To encode more complex branches than those listed above, a combination of instructions must be used. In cases like this, where the target address must be calculated in advance of the branch instruction, normal methods for loading and calculated values are used. Arithmetic might be used for long-range relative branches, for example, and a constant pool load might be used for an absolute branch.
Finally, there are a few branches available specifically in the Thumb-2 instruction set that are designed for specific use-cases. These are not available to the Arm instruction set (or to the original Thumb instruction set), and so I will give them only a brief mention, but if you're writing Thumb-2 code they can be very useful. For further details, refer to the Armv7-A/R Architecture Reference Manual.
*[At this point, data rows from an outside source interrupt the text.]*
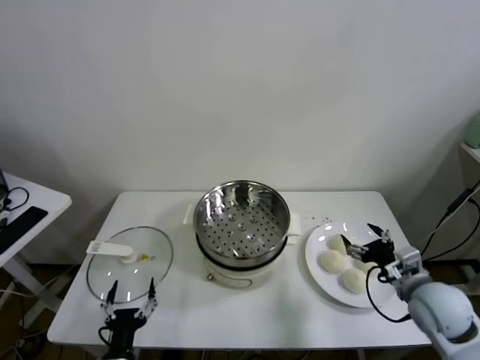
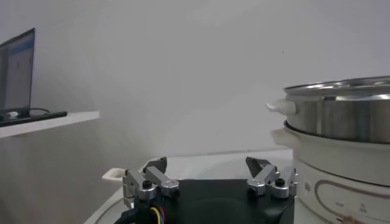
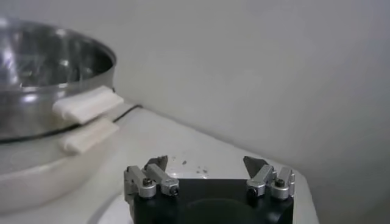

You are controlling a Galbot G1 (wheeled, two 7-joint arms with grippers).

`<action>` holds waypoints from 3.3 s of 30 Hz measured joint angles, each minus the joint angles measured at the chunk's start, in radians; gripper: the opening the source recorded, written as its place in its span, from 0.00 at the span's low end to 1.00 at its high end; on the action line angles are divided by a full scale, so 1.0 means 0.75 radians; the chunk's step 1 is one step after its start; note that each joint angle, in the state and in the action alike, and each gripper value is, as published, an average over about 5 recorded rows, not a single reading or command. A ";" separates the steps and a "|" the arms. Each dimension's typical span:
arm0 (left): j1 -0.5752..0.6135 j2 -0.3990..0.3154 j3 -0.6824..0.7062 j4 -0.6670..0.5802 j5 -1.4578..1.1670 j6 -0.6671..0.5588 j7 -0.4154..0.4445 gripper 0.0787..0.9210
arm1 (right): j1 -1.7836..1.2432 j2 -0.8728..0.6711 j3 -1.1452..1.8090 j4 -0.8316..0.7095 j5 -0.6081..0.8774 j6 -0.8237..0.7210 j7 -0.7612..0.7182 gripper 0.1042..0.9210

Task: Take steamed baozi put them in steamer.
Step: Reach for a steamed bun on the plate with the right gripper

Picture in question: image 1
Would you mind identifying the white electric cooker pot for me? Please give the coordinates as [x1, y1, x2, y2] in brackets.
[182, 204, 303, 290]

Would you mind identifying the mint green appliance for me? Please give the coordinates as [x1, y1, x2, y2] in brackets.
[463, 111, 480, 149]

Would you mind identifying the black power cable with adapter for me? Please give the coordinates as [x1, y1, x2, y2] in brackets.
[418, 183, 480, 263]

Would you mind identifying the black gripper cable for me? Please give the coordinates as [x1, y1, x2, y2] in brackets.
[365, 264, 413, 323]

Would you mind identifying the white shelf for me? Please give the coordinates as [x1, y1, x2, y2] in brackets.
[459, 141, 480, 164]

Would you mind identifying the black keyboard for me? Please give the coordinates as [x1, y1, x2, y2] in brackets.
[0, 205, 49, 254]

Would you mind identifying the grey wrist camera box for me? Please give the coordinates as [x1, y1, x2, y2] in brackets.
[389, 246, 427, 286]

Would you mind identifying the white side desk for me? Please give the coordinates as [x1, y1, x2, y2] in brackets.
[0, 170, 73, 316]

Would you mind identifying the glass lid with white handle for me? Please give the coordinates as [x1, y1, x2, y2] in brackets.
[85, 225, 175, 304]

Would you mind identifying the white floor cable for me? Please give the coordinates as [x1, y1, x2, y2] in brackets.
[0, 264, 76, 297]

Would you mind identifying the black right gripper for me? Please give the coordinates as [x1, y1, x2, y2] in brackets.
[340, 223, 397, 266]

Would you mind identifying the white round plate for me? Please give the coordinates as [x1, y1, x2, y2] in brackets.
[304, 221, 401, 309]

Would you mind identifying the white steamed baozi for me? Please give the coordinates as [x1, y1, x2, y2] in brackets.
[317, 250, 348, 273]
[338, 268, 371, 296]
[355, 258, 380, 275]
[327, 234, 350, 254]

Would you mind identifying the perforated steel steamer basket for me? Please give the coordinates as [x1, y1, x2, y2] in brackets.
[193, 180, 292, 268]

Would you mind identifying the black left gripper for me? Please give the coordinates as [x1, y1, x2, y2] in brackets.
[100, 277, 158, 341]

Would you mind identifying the black desk cable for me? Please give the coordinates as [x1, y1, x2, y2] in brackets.
[4, 186, 30, 212]
For each special-purpose branch, I will also give a roughly equivalent Arm implementation. The Arm implementations have different limitations (such as branch range) and have other side effects (such as requiring a scratch register). Nevertheless, they should serve to clarify the behaviour of the Thumb-2 instructions.
cbnz
cbz
The cbnz (compare, branch on non-zero) and cbz (compare, branch on zero) instructions are useful for very short-range forward branches, such as loop terminations, that would otherwise require two or more instructions. The two-instruction version is still available, of course, and may be useful if more range is required, or if a more complicated comparison is required.
Arm Implementation Thumb-2 Implementation cmp rA, #0 cbz rA, label beq label cmp rA, #0 cbnz rA, label bne label
tbb
tbh
The tbb (table branch byte) and tbh (table branch halfword) instructions are useful for the implementation of jump tables. One argument register is a base pointer to a table, and the second argument is an index into the table. The value loaded from the table is then doubled and added to the pc.
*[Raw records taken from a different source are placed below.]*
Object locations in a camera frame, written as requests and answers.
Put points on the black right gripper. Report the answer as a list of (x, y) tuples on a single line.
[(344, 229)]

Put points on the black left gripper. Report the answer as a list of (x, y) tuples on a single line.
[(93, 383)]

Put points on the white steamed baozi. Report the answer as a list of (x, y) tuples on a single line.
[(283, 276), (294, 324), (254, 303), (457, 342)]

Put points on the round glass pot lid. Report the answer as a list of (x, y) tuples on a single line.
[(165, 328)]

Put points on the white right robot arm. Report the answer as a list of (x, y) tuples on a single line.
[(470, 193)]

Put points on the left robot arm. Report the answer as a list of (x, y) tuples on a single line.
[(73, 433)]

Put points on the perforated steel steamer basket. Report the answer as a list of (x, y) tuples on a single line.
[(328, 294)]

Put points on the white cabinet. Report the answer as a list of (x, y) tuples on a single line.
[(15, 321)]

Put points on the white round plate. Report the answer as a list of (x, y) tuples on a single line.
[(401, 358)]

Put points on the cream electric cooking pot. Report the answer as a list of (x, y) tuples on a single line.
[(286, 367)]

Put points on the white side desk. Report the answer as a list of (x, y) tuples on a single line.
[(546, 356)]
Arm Implementation Thumb-2 Implementation ldrb ip, [rA, rB] tbb rA, rB add pc, pc, ip, lsl #1 ldrh ip, [rA, rB, lsl #1] tbh rA, rB, lsl #1 add pc, pc, ip, lsl #1
1A typical example of where arithmetic-based branches are useful is in the implementation of jump tables, but they are occasionally useful in other cases.
2Bit 0 of the address indicates the instruction set of the target. If 1, the target is Thumb. If 0, the target is Arm.
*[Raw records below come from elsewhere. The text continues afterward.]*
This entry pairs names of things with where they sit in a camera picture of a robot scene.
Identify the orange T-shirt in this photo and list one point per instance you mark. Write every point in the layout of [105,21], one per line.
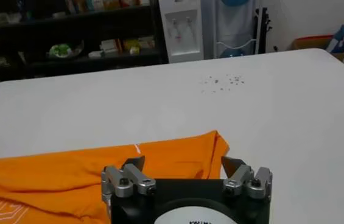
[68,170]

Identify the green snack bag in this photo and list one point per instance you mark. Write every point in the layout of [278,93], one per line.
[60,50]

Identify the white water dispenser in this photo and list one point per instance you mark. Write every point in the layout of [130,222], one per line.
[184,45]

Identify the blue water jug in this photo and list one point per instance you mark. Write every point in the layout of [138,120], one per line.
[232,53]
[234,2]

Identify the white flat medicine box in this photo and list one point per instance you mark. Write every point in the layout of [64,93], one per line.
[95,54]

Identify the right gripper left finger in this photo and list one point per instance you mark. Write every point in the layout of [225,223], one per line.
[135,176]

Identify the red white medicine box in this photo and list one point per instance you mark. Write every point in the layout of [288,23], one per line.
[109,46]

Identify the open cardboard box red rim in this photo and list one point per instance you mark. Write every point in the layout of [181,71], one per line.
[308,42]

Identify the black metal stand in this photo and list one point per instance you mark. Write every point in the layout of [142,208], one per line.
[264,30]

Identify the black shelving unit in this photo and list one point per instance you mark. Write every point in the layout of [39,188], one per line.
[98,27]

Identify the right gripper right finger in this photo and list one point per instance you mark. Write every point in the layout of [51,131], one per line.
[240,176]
If you want to jump back to a calling function in c from assembly but to the next instruction we do a ldr PC,lr+4 for arm . but if we want to jump back to the next instruction and its thumb it could be or+2 or or+4 as thumb2 can be 2 or 4 byte. So how do we know. If the compiler of the c func used a 2 or 4 byte instruction and therefore how do we know whether to add 2 or 4 to the lr ?
Sorry, I didn't see this when it was posted!
By "ldr PC,lr+4" I think you mean "mov pc, lr + 4". However, the +4 isn't necessary; the call sequence sets up lr so that it points to the next instruction. The callee could do a simple "mov pc, lr" to return, but it would be much better to use "bx lr" for this.
Regarding the +2 vs +4 offset: The original Arm instruction read PC+8 because it had a three-stage pipeline, so the PC value read by an instruction was two instructions (or eight bytes) ahead. The original Thumb instruction set only had two-byte instructions, so it read PC+4. When four-byte Thumb instructions were introduced, this behaviour was preserved, so Thumb always reads PC+4 irrespective of the size of the instruction used to read it.
In your specific case, you have a calling function written in C, which will almost certainly use "bl" or "blx" to call your assembly function. Your assembly function doesn't have to know exactly how this was done, because "bl" and "blx" will both set LR to the next instruction. Your assembly function should just use "bx lr" to return.